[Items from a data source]
════════════════════

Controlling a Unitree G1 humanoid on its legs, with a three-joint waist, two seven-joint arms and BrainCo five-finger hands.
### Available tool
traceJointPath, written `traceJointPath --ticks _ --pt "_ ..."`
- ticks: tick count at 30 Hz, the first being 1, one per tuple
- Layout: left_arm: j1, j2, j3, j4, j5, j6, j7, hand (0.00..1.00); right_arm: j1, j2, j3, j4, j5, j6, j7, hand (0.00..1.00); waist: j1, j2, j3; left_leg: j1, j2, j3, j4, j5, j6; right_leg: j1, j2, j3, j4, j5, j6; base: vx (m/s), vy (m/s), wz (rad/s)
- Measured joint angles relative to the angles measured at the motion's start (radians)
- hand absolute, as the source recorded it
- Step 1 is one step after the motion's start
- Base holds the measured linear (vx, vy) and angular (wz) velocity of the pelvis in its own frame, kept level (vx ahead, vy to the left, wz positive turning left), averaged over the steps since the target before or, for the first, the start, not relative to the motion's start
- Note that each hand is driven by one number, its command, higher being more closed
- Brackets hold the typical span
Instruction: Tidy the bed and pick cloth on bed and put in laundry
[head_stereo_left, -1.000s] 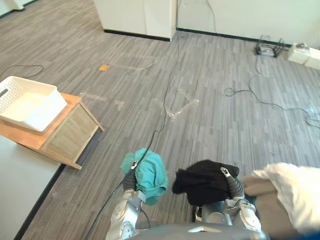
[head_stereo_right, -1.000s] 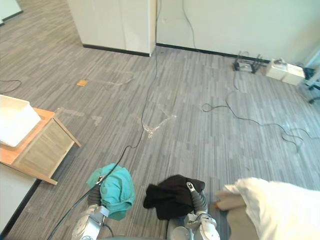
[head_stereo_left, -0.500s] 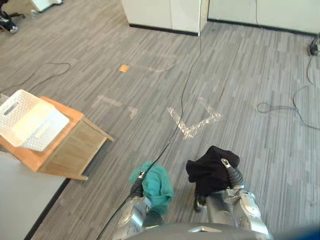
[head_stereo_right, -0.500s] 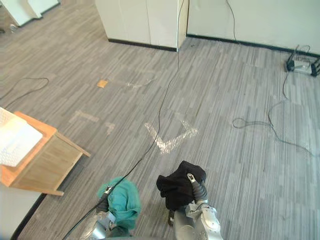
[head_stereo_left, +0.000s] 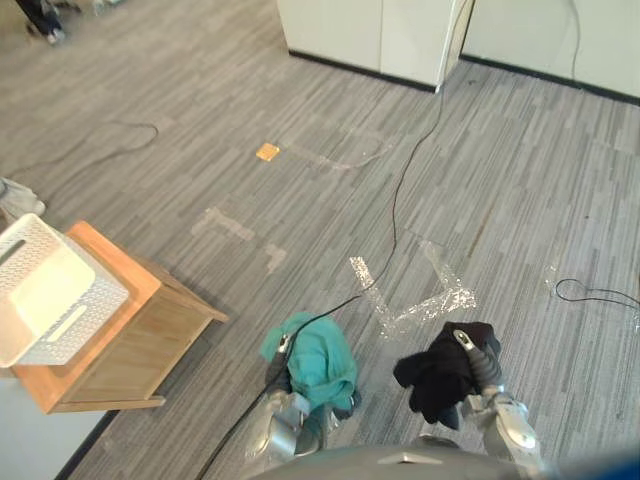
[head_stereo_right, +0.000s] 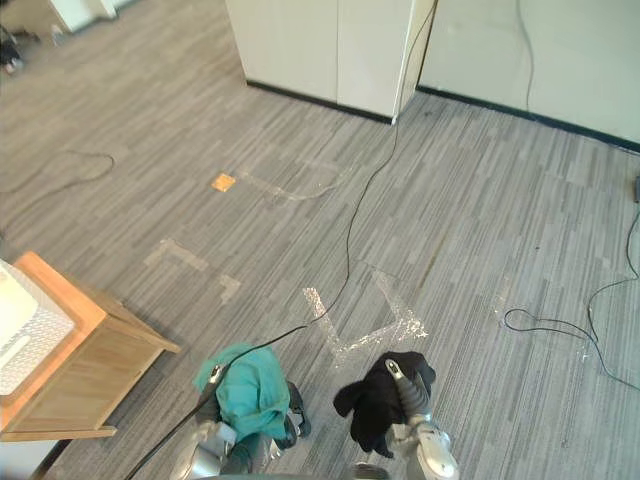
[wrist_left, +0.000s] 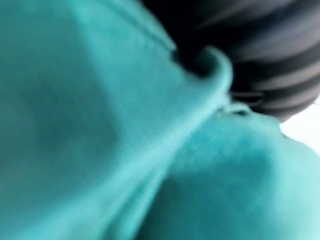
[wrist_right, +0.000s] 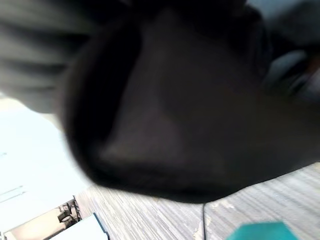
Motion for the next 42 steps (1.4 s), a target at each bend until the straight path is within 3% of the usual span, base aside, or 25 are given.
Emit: traceJointPath --ticks 1,2,3,5,8,11,12,14,15,16,18,19,20,22,23,24,26,29,32,34,35,36,37,40,42 --pt "0.029 0.0 -0.015 -0.027 0.003 -0.002 0.005 1.0 0.03 -0.006 -0.001 -0.012 0.0 -0.01 0.008 1.0 -0.003 0.013 -0.02 0.065 -0.035 -0.014 -0.119 -0.026 0.052 -0.078 -0.033 0.005 0.265 0.09 0.028 0.51 0.266 0.45" --pt "0.039 0.009 -0.015 -0.032 0.003 -0.007 0.005 1.0 0.026 0.001 -0.001 0.009 -0.001 -0.012 0.013 1.0 -0.002 0.002 -0.028 0.099 -0.057 -0.035 -0.136 -0.093 0.028 -0.118 -0.064 0.005 0.395 0.158 0.025 0.52 0.215 0.77" --pt "0.027 0.04 -0.017 -0.021 0.004 -0.005 0.02 1.0 0.021 0.012 0.011 0.037 -0.005 -0.011 0.015 1.0 -0.021 -0.053 -0.035 0.152 -0.107 -0.064 -0.167 -0.114 0.004 -0.206 -0.116 0.033 0.572 0.187 0.015 0.47 0.105 0.84" --pt "0.019 0.05 -0.015 -0.023 0.013 -0.005 0.045 1.0 0.029 0.003 0.03 0.037 -0.02 -0.024 0.021 1.0 -0.036 -0.034 -0.026 0.229 -0.122 -0.153 -0.21 -0.123 0.001 -0.314 -0.117 0.04 0.655 0.115 -0.013 0.57 0.051 1.19" --pt "-0.009 0.047 -0.021 -0.023 0.03 -0.005 0.056 1.0 0.062 0.003 0.031 0.036 -0.02 -0.063 0.013 1.0 -0.065 0.005 -0.014 0.375 -0.137 -0.306 -0.298 -0.125 -0.019 -0.442 -0.121 0.033 0.544 0.008 -0.014 0.59 -0.032 1.48" --pt "-0.049 0.057 -0.023 -0.018 0.036 -0.006 0.058 1.0 0.09 0.003 0.037 0.038 -0.02 -0.081 -0.002 1.0 -0.083 0.026 -0.004 0.466 -0.125 -0.453 -0.308 -0.155 -0.074 -0.504 -0.105 0.071 0.211 0.006 -0.02 0.61 -0.204 1.53" --pt "-0.057 0.063 -0.023 0.004 0.039 -0.007 0.058 1.0 0.092 0.003 0.038 0.04 -0.019 -0.096 -0.012 1.0 -0.083 0.033 -0.001 0.5 -0.107 -0.508 -0.305 -0.182 -0.12 -0.508 -0.082 0.124 -0.049 0.095 -0.022 0.67 -0.362 1.5" --pt "-0.054 0.081 -0.022 0.017 0.028 -0.007 0.059 1.0 0.102 0.005 0.044 0.038 -0.02 -0.099 -0.013 1.0 -0.081 0.016 -0.006 0.544 -0.086 -0.543 -0.294 -0.239 -0.176 -0.51 -0.077 0.196 -0.237 0.201 -0.013 0.62 -0.45 1.47" --pt "-0.037 0.091 -0.021 0.024 0.019 -0.008 0.06 1.0 0.118 0.005 0.055 0.039 -0.02 -0.099 -0.013 1.0 -0.087 0.02 -0.008 0.572 -0.058 -0.577 -0.265 -0.305 -0.19 -0.515 -0.067 0.215 -0.156 0.305 -0.021 0.54 -0.46 1.21" --pt "-0.033 0.078 -0.021 0.045 0.018 -0.007 0.061 1.0 0.113 -0.007 0.054 0.041 -0.02 -0.099 -0.014 1.0 -0.086 0.051 -0.005 0.584 -0.027 -0.592 -0.251 -0.326 -0.205 -0.533 -0.045 0.206 -0.07 0.252 -0.041 0.41 -0.362 0.7" --pt "-0.002 0.071 -0.013 0.05 -0.009 -0.009 0.056 1.0 0.077 -0.033 0.054 0.028 -0.028 -0.1 -0.011 1.0 -0.057 0.068 -0.015 0.592 0.018 -0.591 -0.202 -0.314 -0.223 -0.601 -0.039 0.198 0.158 0.083 -0.078 0.47 -0.424 0.25" --pt "0.015 0.059 -0.002 0.065 -0.023 -0.009 0.052 1.0 0.051 -0.043 0.056 0.032 -0.029 -0.099 -0.011 1.0 -0.058 0.088 -0.022 0.569 0.047 -0.594 -0.138 -0.305 -0.226 -0.594 -0.033 0.154 0.201 0.022 -0.102 0.57 -0.504 0.39" --pt "0.026 0.051 0.004 0.072 -0.038 -0.006 0.049 1.0 0.043 -0.046 0.055 0.032 -0.029 -0.099 -0.011 1.0 -0.058 0.1 -0.029 0.54 0.068 -0.601 -0.084 -0.293 -0.225 -0.58 -0.025 0.125 0.201 0.003 -0.113 0.56 -0.492 0.67" --pt "0.024 0.042 0.039 0.089 -0.099 0.004 0.024 1.0 0.017 -0.044 0.055 0.059 -0.029 -0.098 -0.005 1.0 -0.059 0.101 -0.03 0.381 0.138 -0.597 0.216 -0.14 -0.24 -0.461 0.002 0.034 0.114 -0.034 -0.134 0.4 -0.414 1.0" --pt "0.025 0.043 0.048 0.089 -0.101 0.007 0.013 1.0 0.013 -0.044 0.055 0.062 -0.029 -0.098 -0.005 1.0 -0.056 0.101 -0.03 0.334 0.16 -0.576 0.301 -0.141 -0.241 -0.414 0.011 0.009 0.075 -0.034 -0.136 0.36 -0.371 1.0" --pt "0.03 0.044 0.068 0.087 -0.097 0.011 -0.008 1.0 0.014 -0.044 0.052 0.066 -0.029 -0.098 -0.004 1.0 -0.044 0.092 -0.024 0.275 0.176 -0.523 0.415 -0.153 -0.232 -0.324 0.022 -0.026 -0.001 -0.032 -0.143 0.35 -0.3 0.8" --pt "0.037 0.046 0.08 0.082 -0.096 0.015 -0.026 1.0 0.017 -0.044 0.043 0.067 -0.029 -0.1 0.0 1.0 -0.022 0.072 -0.021 0.205 0.151 -0.441 0.436 -0.166 -0.231 -0.215 0.022 -0.074 -0.103 -0.034 -0.153 0.32 -0.239 0.64" --pt "0.066 0.039 0.083 0.03 -0.096 0.022 -0.027 1.0 0.015 -0.048 0.022 0.066 -0.03 -0.123 0.017 1.0 -0.013 0.076 -0.02 0.117 0.092 -0.287 0.234 -0.18 -0.228 -0.088 0.023 -0.159 -0.225 -0.025 -0.14 0.33 -0.13 0.61" --pt "0.066 0.013 0.092 -0.004 -0.095 0.024 -0.024 1.0 0.028 -0.052 0.019 0.056 -0.038 -0.123 0.02 1.0 -0.012 0.071 -0.02 0.098 0.042 -0.046 -0.043 -0.14 -0.211 0.042 0.026 -0.271 -0.33 -0.001 -0.093 0.39 -0.063 0.89" --pt "0.07 -0.009 0.091 -0.005 -0.091 0.026 -0.023 1.0 0.037 -0.073 0.031 0.043 -0.039 -0.123 0.017 1.0 -0.005 0.086 -0.029 0.112 0.024 0.103 -0.195 -0.043 -0.158 0.108 0.041 -0.319 -0.365 -0.001 -0.046 0.42 -0.027 0.77" --pt "0.076 -0.011 0.092 -0.003 -0.086 0.028 -0.023 1.0 0.036 -0.079 0.033 0.041 -0.039 -0.122 0.01 1.0 0.007 0.092 -0.034 0.127 0.019 0.154 -0.234 0.025 -0.028 0.147 0.051 -0.334 -0.374 -0.023 -0.01 0.35 0.037 0.6" --pt "0.075 -0.005 0.103 0.013 -0.086 0.037 -0.024 1.0 0.029 -0.075 0.034 0.046 -0.039 -0.116 -0.005 1.0 0.019 0.065 -0.057 0.129 -0.026 0.148 -0.231 -0.011 0.03 0.171 0.025 -0.345 -0.37 -0.041 0.017 0.37 0.052 0.59" --pt "0.075 -0.008 0.106 0.023 -0.086 0.042 -0.024 1.0 0.028 -0.074 0.034 0.042 -0.039 -0.116 -0.008 1.0 0.02 0.054 -0.071 0.124 -0.041 0.139 -0.233 -0.027 0.03 0.162 0.013 -0.342 -0.355 -0.041 0.018 0.4 0.088 0.57" --pt "0.059 -0.012 0.122 0.026 -0.076 0.047 -0.025 1.0 -0.012 -0.075 0.052 0.025 -0.04 -0.103 -0.008 1.0 0.031 0.041 -0.079 0.143 -0.082 0.089 -0.226 -0.07 0.048 0.061 -0.086 -0.264 -0.033 -0.038 0.028 0.45 0.164 0.54" --pt "0.053 0.012 0.132 0.028 -0.047 0.047 -0.024 1.0 -0.021 -0.066 0.097 -0.002 -0.049 -0.094 -0.008 1.0 0.026 0.022 -0.071 0.22 -0.123 0.009 -0.242 -0.088 0.029 -0.048 -0.141 -0.15 0.381 -0.001 0.039 0.49 0.099 0.88"
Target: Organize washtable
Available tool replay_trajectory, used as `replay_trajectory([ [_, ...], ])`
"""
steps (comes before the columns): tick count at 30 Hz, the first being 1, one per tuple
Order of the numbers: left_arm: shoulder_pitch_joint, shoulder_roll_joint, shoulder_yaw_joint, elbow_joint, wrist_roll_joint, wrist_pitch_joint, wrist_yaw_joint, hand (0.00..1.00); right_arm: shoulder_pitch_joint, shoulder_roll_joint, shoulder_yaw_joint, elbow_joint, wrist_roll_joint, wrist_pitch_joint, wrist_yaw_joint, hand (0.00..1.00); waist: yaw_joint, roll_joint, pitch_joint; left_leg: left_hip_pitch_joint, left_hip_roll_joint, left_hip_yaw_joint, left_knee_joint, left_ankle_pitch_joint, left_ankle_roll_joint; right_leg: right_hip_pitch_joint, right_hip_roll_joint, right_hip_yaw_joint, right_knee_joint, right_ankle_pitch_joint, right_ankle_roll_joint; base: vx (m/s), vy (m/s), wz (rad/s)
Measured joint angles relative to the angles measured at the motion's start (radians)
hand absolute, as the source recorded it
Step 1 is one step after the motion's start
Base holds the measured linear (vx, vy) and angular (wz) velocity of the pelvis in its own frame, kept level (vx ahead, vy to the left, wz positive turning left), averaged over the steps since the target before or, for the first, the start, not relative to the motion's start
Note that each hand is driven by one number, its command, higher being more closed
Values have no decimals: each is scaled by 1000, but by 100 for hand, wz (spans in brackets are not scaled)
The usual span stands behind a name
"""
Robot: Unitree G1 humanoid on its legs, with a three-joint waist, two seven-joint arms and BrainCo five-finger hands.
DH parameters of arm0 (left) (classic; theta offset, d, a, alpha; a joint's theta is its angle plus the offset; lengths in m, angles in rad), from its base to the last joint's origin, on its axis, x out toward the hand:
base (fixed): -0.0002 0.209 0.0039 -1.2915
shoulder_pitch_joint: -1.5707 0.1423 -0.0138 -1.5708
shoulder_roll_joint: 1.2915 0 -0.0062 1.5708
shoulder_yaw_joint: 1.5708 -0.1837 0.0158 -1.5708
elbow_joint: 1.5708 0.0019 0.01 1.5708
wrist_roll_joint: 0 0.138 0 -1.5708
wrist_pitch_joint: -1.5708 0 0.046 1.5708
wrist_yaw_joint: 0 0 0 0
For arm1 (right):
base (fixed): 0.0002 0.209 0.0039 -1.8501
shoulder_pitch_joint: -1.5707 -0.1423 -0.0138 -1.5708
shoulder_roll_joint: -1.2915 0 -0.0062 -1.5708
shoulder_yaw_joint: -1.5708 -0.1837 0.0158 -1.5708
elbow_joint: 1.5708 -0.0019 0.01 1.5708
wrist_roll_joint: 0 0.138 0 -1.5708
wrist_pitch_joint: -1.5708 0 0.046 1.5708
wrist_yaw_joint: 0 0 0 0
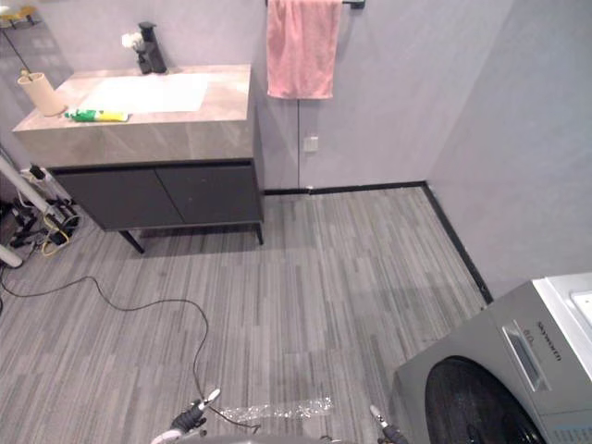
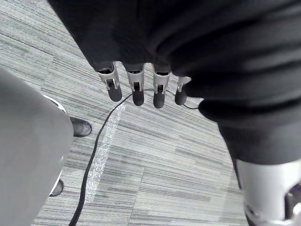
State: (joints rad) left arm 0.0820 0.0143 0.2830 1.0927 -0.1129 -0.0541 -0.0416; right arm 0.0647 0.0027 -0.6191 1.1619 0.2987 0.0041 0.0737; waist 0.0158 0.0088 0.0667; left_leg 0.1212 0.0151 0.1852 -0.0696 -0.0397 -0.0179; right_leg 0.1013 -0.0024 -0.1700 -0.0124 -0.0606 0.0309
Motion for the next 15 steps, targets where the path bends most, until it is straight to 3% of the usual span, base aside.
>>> replay_trajectory([
  [15,-3,6,-15,4,-1,0,1,0,0,0,0,1,-1,0,19,0,-1,-4,1,16,-1,-1,-15,0,-1,14,0,-21,-10,0,0,-3,-4,0],
])
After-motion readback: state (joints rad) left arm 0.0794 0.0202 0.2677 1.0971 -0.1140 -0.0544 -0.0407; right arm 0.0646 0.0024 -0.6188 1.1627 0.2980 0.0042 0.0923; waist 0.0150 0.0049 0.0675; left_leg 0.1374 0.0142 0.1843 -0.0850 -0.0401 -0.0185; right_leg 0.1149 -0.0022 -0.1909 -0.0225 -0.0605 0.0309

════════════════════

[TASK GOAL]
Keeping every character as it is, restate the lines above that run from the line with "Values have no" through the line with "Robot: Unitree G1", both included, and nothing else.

[TASK OUTPUT]
Values have no decimals: each is scaled by 1000, but by 100 for hand, wz (spans in brackets are not scaled)
The usual span stands behind a name
"""
Robot: Unitree G1 humanoid on its legs, with a three-joint waist, two seven-joint arms and BrainCo five-finger hands.

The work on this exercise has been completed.